The newlyweds showed up at the hotel and asked for the honeymoon suite. "Do you have reservations?" asked the desk clerk. "Only one, " replied the groom, "she won't take it up the ass."
A boy and girl octopus out on a date walked down the street arm in arm in arm in arm...
A lady goes in to take a tennis lesson, and the instructor notices she is using the wrong grip. After several failed attempts to correct her, he finally says "OK,, just grip it like you do your husband's member". After that, she immediately rips a couple of top spin winners down the line. The instructor says, "Wow that's great. Now just try taking the racquet out of your mouth."
A guy walks into a bar and sits down next to an extremely gorgeous woman. The first thing he notices about her though, are her pants. They were skin-tight, high-waisted and had no obvious mechanism (zipper, buttons or velcro) for opening them.
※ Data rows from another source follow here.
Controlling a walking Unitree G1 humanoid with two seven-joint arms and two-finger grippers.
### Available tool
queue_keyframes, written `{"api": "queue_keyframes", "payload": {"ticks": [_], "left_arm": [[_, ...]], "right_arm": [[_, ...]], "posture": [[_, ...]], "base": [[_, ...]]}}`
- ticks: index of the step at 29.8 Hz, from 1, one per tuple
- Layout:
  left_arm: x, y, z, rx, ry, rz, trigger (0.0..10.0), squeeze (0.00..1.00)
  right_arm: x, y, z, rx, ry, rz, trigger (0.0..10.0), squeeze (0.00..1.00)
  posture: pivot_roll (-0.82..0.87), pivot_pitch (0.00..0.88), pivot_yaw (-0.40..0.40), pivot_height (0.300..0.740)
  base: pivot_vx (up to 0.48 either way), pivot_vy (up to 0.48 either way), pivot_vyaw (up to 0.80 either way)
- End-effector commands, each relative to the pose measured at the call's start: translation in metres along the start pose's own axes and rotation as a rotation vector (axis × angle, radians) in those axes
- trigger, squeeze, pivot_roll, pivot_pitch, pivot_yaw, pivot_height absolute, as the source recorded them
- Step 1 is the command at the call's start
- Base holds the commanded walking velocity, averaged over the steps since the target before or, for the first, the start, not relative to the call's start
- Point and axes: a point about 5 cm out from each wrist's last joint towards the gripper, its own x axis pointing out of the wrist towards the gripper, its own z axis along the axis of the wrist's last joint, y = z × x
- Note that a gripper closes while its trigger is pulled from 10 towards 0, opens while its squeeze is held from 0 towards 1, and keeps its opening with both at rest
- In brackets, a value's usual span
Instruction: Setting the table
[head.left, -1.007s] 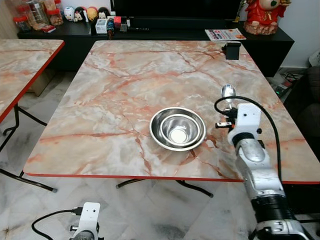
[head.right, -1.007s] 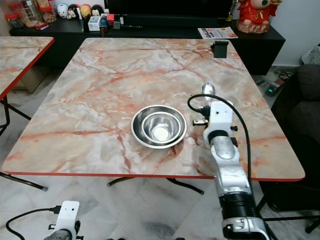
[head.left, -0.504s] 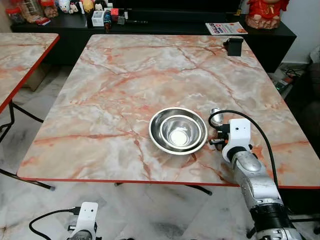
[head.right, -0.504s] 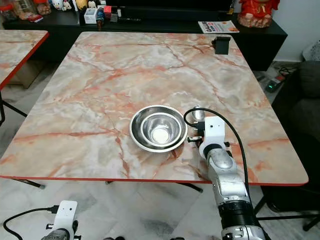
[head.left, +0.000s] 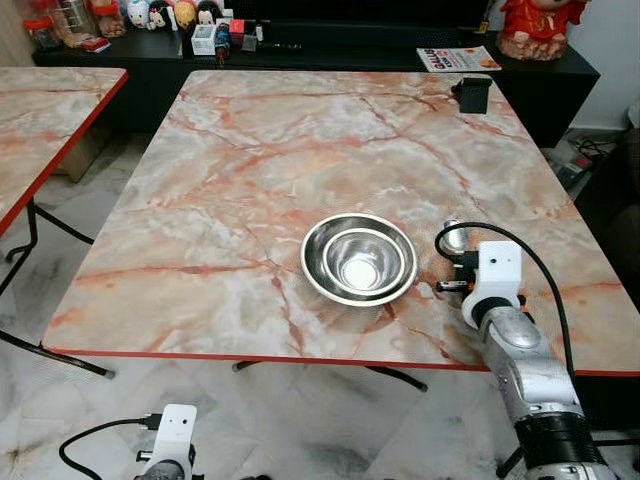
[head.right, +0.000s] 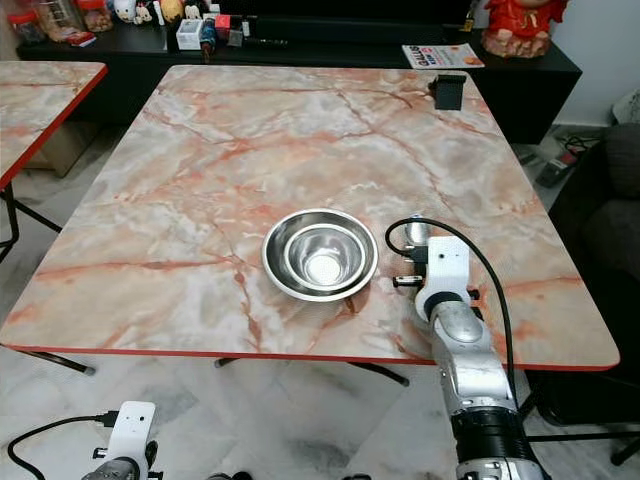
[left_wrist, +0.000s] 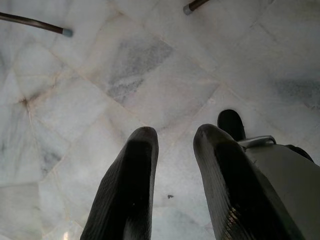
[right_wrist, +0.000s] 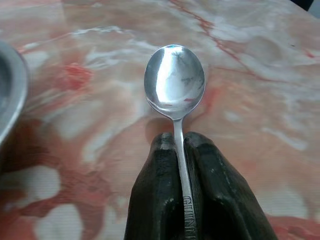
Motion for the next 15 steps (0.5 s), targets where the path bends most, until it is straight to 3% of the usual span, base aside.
{"api": "queue_keyframes", "payload": {"ticks": [1, 15], "left_arm": [[-0.001, 0.003, -0.005, -0.002, 0.024, 0.001, 10.0, 0.0], [0.0, 0.005, -0.004, 0.004, 0.02, 0.006, 10.0, 0.0]], "right_arm": [[0.001, -0.003, -0.001, 0.022, -0.003, -0.011, 10.0, 0.0], [0.007, 0.008, 0.0, 0.036, -0.023, 0.066, 10.0, 0.0]], "posture": [[-0.04, 0.147, 0.017, 0.74], [-0.03, 0.148, 0.019, 0.74]], "base": [[0.0, 0.0, 0.0], [0.0, 0.0, 0.0]]}}
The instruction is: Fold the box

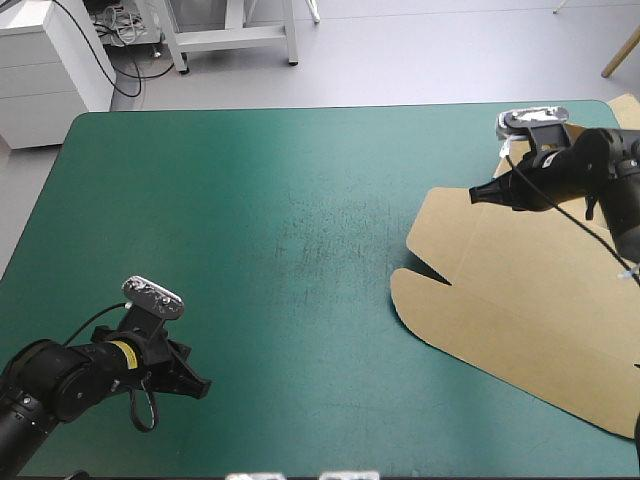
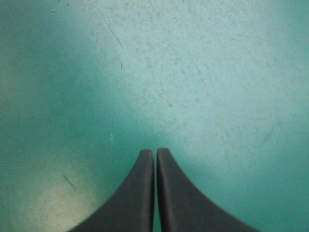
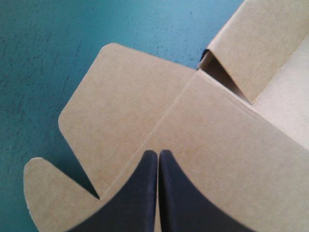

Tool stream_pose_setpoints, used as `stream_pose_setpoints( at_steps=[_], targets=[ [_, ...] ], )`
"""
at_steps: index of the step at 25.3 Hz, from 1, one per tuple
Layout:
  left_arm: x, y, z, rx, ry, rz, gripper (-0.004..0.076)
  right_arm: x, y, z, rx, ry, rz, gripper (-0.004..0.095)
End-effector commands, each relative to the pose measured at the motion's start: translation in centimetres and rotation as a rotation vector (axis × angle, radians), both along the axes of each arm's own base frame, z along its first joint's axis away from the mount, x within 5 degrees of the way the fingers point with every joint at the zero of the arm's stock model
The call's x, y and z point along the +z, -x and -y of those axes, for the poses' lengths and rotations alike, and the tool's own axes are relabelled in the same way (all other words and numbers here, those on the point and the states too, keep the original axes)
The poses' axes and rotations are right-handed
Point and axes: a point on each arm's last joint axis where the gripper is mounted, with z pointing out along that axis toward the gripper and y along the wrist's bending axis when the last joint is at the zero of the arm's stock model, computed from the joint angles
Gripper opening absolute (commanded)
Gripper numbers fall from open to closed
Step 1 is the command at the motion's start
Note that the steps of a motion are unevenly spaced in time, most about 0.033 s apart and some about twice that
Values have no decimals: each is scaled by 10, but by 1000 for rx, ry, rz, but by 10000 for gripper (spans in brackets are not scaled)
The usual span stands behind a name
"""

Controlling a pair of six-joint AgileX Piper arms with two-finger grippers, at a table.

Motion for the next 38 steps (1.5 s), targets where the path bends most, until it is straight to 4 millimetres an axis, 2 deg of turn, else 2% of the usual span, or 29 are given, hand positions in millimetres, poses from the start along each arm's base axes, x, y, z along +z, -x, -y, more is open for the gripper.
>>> stream_pose_setpoints(
  at_steps=[1,4,8,18,21,24,29,38],
  targets=[
    [12,-2,1,12,48,74,-8,16,31,-15,36,-13,145,-10],
    [17,3,-2,10,66,115,-8,5,53,-24,74,-20,168,-10],
    [26,13,-7,10,100,174,-8,-6,86,-27,96,-38,208,-12],
    [36,40,-17,5,177,210,-8,-58,160,-14,90,-45,214,-16],
    [34,44,-19,-14,157,205,-8,-79,182,-11,89,-45,207,-16],
    [21,44,-19,-29,128,177,-8,-94,201,-8,89,-53,219,-16],
    [-15,43,-17,-23,117,100,-8,-109,218,-5,91,-53,219,-16],
    [-14,43,-16,-19,129,102,-8,-110,218,-5,91,-53,219,-16]
  ],
)
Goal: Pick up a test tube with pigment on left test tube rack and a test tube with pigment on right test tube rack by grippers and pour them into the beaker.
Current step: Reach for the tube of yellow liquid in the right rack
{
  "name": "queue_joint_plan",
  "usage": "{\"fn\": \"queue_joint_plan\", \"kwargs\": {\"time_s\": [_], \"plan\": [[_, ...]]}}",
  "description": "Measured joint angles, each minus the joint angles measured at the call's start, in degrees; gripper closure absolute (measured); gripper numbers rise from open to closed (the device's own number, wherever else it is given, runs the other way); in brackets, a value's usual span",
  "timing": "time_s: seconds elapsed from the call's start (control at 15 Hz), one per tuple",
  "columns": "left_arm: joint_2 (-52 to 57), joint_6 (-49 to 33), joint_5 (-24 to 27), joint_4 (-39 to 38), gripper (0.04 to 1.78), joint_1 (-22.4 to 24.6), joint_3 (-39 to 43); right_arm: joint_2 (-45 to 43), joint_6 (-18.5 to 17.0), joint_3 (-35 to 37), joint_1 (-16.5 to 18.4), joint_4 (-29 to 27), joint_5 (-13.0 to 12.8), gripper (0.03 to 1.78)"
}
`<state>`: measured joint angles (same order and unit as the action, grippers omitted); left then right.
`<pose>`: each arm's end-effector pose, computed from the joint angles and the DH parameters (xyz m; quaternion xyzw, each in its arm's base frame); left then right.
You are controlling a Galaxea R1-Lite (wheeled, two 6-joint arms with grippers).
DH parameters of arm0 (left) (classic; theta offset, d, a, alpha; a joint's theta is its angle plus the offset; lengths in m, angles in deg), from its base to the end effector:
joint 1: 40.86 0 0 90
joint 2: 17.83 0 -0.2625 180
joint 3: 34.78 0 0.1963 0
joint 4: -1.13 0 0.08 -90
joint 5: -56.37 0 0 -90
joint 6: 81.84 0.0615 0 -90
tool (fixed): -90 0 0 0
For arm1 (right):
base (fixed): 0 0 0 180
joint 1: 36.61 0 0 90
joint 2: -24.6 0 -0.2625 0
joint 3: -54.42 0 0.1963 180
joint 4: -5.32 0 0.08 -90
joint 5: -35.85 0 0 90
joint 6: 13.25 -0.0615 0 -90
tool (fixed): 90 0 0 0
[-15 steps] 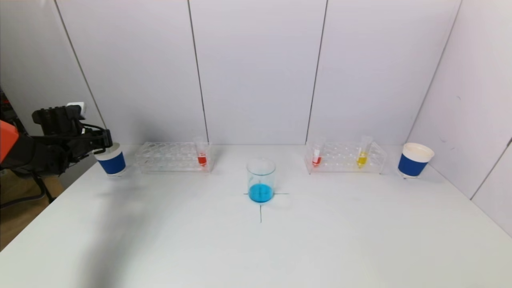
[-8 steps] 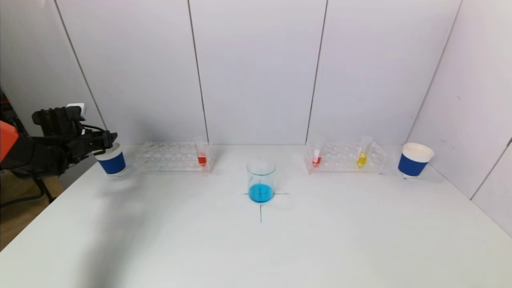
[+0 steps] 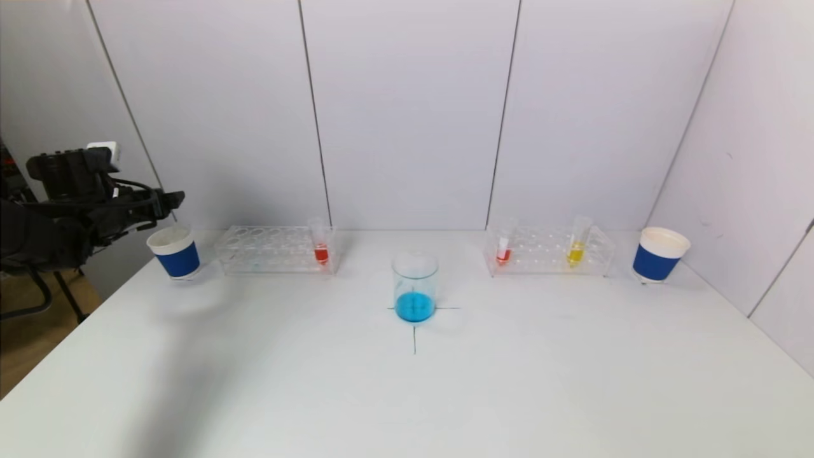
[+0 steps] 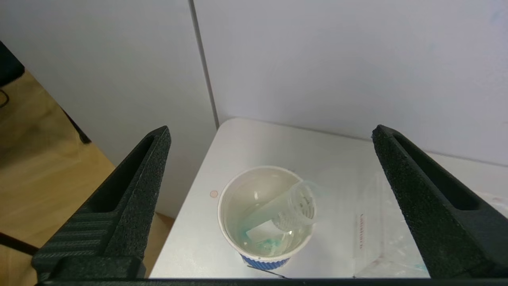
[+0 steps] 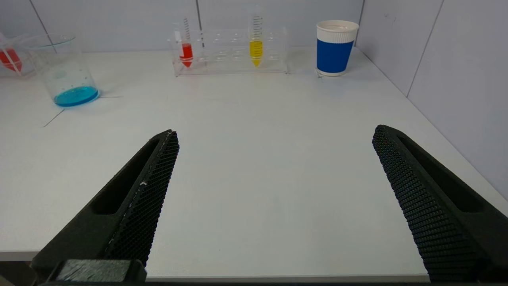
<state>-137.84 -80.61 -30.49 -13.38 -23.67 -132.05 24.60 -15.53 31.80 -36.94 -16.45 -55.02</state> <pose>0.4331 0.1304 0.1312 -0.0020 0.0719 0.1212 0.9900 0.0602 -0.0006 0.0776 0.0200 -0.0075 -0.0046 0.9998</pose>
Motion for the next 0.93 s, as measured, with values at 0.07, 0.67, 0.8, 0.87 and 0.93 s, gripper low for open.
{"fn": "queue_joint_plan", "kwargs": {"time_s": [0.07, 0.67, 0.8, 0.87, 0.93], "plan": [[2.7, 0.0, 0.6, 0.2, 0.06, -0.2, 0.9, 0.0, 0.0, 0.0, 0.0, 0.0, 0.0, 0.04], [38.1, 0.7, 1.7, 3.0, 0.06, -10.0, 24.3, 0.0, 0.0, 0.0, 0.0, 0.0, 0.0, 0.04], [47.6, 0.8, 1.5, 6.4, 0.06, -13.1, 30.9, 0.0, 0.0, 0.0, 0.0, 0.0, 0.0, 0.04], [52.0, 0.9, 1.4, 7.9, 0.06, -14.0, 34.2, 0.0, 0.0, 0.0, 0.0, 0.0, 0.0, 0.04], [56.6, 1.2, 1.2, 9.0, 0.06, -14.7, 37.7, 0.0, 0.0, 0.0, 0.0, 0.0, 0.0, 0.04]]}}
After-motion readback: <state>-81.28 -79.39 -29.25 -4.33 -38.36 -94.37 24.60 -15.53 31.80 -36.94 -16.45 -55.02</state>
After several minutes of puzzling over how she got the pants up over her hips, he finally worked up the nerve to ask her. "Excuse me miss, but how do you get into your pants?" "Well," she replied, "you can start by buying me a drink."
The duffer muffed his tee shot into the woods, then hit into a few trees, then proceeded to hit across the fairway into another woods. Finally, after banging away several more times, he proceeded to hit into a sand trap. All the while, he'd noticed that the club professional had been watching. "What club should I use now?" he asked the pro. "I don't know," the pro replied. "What game are you playing?"